From 6fcb1f0d31efbf6eaceff06728d4b1f67a89d767 Mon Sep 17 00:00:00 2001
From: Alexandria Barghi <abarghi@nvidia.com>
Date: Fri, 9 Aug 2024 10:35:08 -0700
Subject: [PATCH] c

---
 .../tests/dataloading/test_dataloader_mg.py   | 52 ++++++++++++-------
 .../cugraph/gnn/data_loading/dist_sampler.py  |  9 +---
 2 files changed, 36 insertions(+), 25 deletions(-)

diff --git a/python/cugraph-dgl/cugraph_dgl/tests/dataloading/test_dataloader_mg.py b/python/cugraph-dgl/cugraph_dgl/tests/dataloading/test_dataloader_mg.py
index a4650387586..061f4fa2077 100644
--- a/python/cugraph-dgl/cugraph_dgl/tests/dataloading/test_dataloader_mg.py
+++ b/python/cugraph-dgl/cugraph_dgl/tests/dataloading/test_dataloader_mg.py
@@ -67,7 +67,6 @@ def run_test_dataloader_basic_homogeneous(rank, world_size, uid):
 
 @pytest.mark.skipif(isinstance(torch, MissingModule), reason="torch not available")
 @pytest.mark.skipif(isinstance(dgl, MissingModule), reason="dgl not available")

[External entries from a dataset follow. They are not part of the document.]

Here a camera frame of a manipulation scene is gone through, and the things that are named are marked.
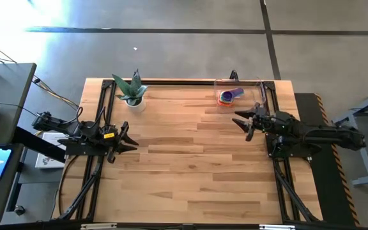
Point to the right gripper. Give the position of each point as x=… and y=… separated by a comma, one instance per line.
x=260, y=123

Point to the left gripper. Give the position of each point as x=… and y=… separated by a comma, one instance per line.
x=117, y=144

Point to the orange measuring cup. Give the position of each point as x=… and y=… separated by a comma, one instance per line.
x=224, y=104

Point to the green measuring cup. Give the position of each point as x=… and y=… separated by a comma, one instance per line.
x=221, y=95

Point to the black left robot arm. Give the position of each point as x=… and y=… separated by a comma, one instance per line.
x=59, y=124

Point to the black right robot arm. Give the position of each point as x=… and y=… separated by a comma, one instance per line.
x=315, y=132

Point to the clear plastic basket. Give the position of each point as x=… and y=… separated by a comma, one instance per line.
x=249, y=96

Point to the white plant pot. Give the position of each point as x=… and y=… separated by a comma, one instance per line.
x=139, y=107

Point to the black clamp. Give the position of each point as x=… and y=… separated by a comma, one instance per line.
x=234, y=76

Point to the green snake plant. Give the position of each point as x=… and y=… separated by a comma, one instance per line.
x=133, y=89

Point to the white paper sheet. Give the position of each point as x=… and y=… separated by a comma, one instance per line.
x=48, y=161

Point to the black mat with hazard stripes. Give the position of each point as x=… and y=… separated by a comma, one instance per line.
x=331, y=191

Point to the grey desk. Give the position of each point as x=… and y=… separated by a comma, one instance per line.
x=8, y=89

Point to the black aluminium table frame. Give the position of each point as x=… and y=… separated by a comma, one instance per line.
x=187, y=82

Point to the silver metal bracket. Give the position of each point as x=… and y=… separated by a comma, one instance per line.
x=97, y=226
x=276, y=227

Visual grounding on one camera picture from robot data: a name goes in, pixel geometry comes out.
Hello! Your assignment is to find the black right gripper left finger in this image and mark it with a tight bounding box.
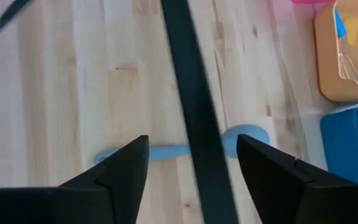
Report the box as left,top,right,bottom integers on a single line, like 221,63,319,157
57,134,150,224

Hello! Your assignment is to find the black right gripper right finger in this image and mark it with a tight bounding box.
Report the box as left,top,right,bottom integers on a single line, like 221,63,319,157
236,133,357,224

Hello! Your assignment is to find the black solid spoon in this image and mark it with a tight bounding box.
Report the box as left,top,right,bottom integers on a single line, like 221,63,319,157
160,0,241,224

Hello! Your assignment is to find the blue brush with clear handle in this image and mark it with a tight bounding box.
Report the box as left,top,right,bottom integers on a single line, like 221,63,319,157
333,8,358,85

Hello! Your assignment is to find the knife with patterned green handle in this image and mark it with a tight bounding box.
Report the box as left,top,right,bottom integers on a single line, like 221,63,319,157
0,0,35,40

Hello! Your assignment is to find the grey-blue silicone spoon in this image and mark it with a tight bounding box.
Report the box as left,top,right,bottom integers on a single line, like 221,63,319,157
93,124,270,166

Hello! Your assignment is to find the blue plastic bin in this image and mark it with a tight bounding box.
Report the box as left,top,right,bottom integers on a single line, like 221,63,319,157
319,104,358,187

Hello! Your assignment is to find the yellow plastic bin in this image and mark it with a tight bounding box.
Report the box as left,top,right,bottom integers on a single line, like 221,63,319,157
314,0,358,103

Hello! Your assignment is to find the pink plastic bin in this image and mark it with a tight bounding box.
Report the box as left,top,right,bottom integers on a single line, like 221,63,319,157
290,0,335,4

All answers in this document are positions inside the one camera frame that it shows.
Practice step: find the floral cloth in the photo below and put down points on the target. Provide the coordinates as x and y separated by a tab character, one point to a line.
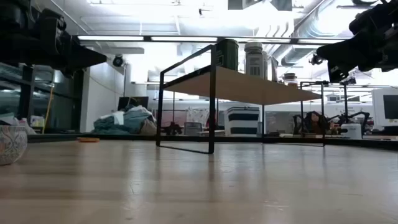
197	115

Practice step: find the white-lid spice jar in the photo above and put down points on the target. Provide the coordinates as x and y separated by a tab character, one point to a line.
253	62

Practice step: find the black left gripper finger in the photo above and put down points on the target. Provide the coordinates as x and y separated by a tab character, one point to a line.
84	56

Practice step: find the patterned ceramic bowl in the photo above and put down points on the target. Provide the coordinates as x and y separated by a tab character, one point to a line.
12	144

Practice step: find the white computer monitor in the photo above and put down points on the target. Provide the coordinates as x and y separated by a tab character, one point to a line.
379	105

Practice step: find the small white appliance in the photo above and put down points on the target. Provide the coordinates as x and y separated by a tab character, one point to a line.
351	130

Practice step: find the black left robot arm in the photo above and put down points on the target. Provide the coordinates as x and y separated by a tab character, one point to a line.
12	31

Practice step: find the black metal rig frame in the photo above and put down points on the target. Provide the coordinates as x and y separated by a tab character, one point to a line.
56	137

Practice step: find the teal and white cloth pile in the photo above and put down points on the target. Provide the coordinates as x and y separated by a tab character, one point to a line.
130	123

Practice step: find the black camera stand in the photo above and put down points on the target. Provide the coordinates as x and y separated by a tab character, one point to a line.
345	99

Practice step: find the wooden shelf black metal frame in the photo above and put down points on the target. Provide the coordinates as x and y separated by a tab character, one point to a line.
248	90

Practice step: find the round black ceiling camera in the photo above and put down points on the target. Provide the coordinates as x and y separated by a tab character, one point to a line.
118	61

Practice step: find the black monitor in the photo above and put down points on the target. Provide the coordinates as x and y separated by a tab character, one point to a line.
136	101

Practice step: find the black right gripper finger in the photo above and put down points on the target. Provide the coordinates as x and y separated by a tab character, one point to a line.
337	73
345	51

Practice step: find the ceiling strip light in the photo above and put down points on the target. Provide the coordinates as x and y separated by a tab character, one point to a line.
110	38
183	39
320	41

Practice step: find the dark green spice tin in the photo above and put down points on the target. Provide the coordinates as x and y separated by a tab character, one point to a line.
228	54

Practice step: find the grey bin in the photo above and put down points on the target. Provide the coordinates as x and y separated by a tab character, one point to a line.
192	129

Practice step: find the flat orange thing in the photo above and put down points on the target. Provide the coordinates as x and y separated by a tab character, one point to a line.
88	140

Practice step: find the black background robot arms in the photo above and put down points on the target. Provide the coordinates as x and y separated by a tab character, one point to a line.
314	123

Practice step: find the silver ventilation duct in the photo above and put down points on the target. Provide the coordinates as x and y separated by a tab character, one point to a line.
298	53

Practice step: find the white and navy striped box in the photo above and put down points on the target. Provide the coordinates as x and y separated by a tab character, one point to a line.
241	116

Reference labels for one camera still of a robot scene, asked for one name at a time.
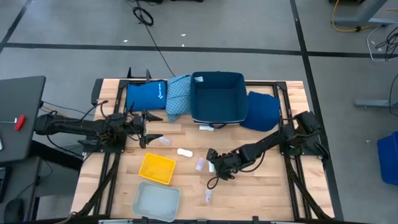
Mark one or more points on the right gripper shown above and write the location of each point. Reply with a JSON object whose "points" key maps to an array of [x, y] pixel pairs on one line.
{"points": [[228, 160]]}

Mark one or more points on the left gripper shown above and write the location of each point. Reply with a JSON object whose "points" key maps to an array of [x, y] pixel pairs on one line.
{"points": [[144, 130]]}

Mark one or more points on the small clear vial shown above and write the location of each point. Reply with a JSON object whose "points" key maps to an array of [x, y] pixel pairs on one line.
{"points": [[200, 164]]}

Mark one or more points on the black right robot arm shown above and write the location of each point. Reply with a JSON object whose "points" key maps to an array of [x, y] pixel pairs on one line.
{"points": [[264, 144]]}

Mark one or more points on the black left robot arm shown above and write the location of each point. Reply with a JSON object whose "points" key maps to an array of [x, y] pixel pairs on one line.
{"points": [[71, 127]]}

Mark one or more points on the navy fabric basket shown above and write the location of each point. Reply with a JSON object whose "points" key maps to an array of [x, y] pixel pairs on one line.
{"points": [[217, 99]]}

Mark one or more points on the light grey plastic bin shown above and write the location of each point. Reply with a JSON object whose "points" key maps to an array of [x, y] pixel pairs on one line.
{"points": [[155, 201]]}

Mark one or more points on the blue plastic bin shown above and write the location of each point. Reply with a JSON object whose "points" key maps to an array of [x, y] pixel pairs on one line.
{"points": [[388, 158]]}

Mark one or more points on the clear packet with small item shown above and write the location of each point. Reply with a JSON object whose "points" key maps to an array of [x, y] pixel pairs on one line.
{"points": [[208, 196]]}

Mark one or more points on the blue pouch white logo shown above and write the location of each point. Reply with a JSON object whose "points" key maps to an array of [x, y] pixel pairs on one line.
{"points": [[146, 95]]}

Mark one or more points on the yellow plastic tray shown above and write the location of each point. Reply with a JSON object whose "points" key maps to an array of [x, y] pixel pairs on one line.
{"points": [[157, 168]]}

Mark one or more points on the patterned light blue cloth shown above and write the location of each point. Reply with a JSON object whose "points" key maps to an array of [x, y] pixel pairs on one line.
{"points": [[178, 96]]}

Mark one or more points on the black flat box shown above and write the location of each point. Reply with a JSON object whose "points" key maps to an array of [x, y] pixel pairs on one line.
{"points": [[97, 91]]}

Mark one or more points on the dark blue folded cloth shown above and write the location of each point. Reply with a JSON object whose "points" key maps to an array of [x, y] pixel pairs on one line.
{"points": [[261, 112]]}

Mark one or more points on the dark grey desk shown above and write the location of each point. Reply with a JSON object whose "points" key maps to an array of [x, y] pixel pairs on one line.
{"points": [[46, 183]]}

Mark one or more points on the black desk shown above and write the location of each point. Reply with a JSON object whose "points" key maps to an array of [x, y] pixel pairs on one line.
{"points": [[18, 105]]}

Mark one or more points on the black keyboard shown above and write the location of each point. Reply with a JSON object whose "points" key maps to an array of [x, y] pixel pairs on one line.
{"points": [[2, 183]]}

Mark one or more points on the black computer mouse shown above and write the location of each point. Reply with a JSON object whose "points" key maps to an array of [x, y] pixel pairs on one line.
{"points": [[14, 211]]}

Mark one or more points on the grey table foot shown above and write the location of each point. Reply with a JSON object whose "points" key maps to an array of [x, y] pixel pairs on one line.
{"points": [[373, 103]]}

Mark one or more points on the grey table leg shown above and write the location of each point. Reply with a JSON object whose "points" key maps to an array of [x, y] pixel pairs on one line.
{"points": [[363, 18]]}

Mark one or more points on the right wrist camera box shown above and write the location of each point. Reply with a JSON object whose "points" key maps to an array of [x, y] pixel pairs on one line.
{"points": [[211, 155]]}

-@pytest.mark.skip(reason='blar')
 def test_dataloader_basic_homogeneous():
     uid = cugraph_comms_create_unique_id()
     # Limit the number of GPUs this rest is run with
@@ -83,9 +82,18 @@ def test_dataloader_basic_homogeneous():
     )
 
 
-def sample_dgl_graphs(g, train_nid, fanouts, batch_size=1, prob_attr=None,):
+def sample_dgl_graphs(
+    g,
+    train_nid,
+    fanouts,
+    batch_size=1,
+    prob_attr=None,
+):
     # Single fanout to match cugraph
-    sampler = dgl.dataloading.NeighborSampler(fanouts, prob=prob_attr,)

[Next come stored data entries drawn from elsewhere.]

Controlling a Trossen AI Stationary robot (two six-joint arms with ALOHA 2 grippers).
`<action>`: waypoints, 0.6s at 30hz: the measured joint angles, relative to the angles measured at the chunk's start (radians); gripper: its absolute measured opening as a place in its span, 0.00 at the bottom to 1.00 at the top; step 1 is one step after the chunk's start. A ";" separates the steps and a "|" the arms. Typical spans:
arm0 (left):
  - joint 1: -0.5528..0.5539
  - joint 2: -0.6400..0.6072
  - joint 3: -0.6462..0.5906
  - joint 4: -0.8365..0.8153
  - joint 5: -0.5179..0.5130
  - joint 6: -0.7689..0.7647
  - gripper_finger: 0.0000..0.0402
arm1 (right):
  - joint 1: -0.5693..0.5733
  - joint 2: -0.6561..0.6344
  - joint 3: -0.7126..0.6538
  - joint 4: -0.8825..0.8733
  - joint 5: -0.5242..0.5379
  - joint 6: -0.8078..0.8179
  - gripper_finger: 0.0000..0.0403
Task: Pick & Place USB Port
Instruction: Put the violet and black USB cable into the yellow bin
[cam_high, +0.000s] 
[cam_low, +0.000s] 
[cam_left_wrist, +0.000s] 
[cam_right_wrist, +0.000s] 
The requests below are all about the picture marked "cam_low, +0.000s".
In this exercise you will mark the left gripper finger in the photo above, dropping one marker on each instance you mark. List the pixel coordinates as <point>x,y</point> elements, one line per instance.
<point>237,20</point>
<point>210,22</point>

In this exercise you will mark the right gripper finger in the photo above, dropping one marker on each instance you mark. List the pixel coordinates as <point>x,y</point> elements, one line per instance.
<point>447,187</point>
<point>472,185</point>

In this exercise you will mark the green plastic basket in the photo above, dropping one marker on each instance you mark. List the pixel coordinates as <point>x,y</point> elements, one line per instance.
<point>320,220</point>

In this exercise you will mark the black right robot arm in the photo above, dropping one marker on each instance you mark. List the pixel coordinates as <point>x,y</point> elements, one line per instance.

+    sampler = dgl.dataloading.NeighborSampler(
+        fanouts,
+        prob=prob_attr,
+    )
     dataloader = dgl.dataloading.DataLoader(
         g,
         train_nid,
@@ -106,8 +114,17 @@ def sample_dgl_graphs(g, train_nid, fanouts, batch_size=1, prob_attr=None,):
     return dgl_output
 
 
-def sample_cugraph_dgl_graphs(cugraph_g, train_nid, fanouts, batch_size=1,prob_attr=None,):
-    sampler = cugraph_dgl.dataloading.NeighborSampler(fanouts, prob=prob_attr,)

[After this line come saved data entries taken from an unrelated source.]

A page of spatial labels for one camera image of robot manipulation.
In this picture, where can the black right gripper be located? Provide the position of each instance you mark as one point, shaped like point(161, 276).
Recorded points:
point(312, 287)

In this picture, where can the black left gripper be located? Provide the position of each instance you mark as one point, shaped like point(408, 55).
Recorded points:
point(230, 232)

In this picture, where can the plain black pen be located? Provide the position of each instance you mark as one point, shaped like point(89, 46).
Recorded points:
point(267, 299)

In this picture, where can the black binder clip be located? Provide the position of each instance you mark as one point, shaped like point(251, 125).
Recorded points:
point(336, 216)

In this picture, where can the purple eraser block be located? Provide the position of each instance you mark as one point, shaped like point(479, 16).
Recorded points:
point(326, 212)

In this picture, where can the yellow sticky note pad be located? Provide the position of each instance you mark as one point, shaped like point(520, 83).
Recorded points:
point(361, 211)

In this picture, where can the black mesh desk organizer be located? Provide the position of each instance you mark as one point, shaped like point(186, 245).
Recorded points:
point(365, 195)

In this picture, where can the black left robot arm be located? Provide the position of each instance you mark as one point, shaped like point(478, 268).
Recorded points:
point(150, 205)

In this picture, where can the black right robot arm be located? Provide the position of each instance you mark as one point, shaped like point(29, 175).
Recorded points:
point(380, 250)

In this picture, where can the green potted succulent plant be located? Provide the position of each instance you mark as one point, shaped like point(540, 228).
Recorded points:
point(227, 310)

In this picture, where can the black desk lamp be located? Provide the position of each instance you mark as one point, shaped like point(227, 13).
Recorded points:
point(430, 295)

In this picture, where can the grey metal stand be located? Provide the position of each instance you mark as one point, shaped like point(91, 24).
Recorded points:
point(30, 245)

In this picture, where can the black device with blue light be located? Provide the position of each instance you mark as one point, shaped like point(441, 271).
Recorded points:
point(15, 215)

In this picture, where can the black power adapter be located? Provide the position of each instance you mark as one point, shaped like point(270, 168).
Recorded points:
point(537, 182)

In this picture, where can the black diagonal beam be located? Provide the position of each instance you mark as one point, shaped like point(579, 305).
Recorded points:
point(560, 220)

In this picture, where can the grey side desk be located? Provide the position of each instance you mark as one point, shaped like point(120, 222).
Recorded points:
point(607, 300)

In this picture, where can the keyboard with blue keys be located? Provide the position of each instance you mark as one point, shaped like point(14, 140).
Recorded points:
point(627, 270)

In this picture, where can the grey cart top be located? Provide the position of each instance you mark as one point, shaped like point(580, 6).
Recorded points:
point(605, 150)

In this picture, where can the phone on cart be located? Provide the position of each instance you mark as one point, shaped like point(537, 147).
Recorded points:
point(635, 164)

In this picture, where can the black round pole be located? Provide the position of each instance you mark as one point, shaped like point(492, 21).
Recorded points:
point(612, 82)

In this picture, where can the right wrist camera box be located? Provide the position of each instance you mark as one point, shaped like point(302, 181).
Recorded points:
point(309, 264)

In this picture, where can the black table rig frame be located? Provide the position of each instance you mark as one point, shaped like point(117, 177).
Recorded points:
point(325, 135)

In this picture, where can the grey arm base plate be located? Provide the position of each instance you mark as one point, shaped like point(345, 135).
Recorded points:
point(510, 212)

+def sample_cugraph_dgl_graphs(
+    cugraph_g,
+    train_nid,
+    fanouts,
+    batch_size=1,
+    prob_attr=None,
+):
+    sampler = cugraph_dgl.dataloading.NeighborSampler(
+        fanouts,
+        prob=prob_attr,
+    )
 
     dataloader = cugraph_dgl.dataloading.FutureDataLoader(
         cugraph_g,
@@ -170,7 +187,6 @@ def run_test_same_homogeneousgraph_results(rank, world_size, uid, ix, batch_size
 @pytest.mark.skipif(isinstance(dgl, MissingModule), reason="dgl not available")
 @pytest.mark.parametrize("ix", [[1], [1, 0]])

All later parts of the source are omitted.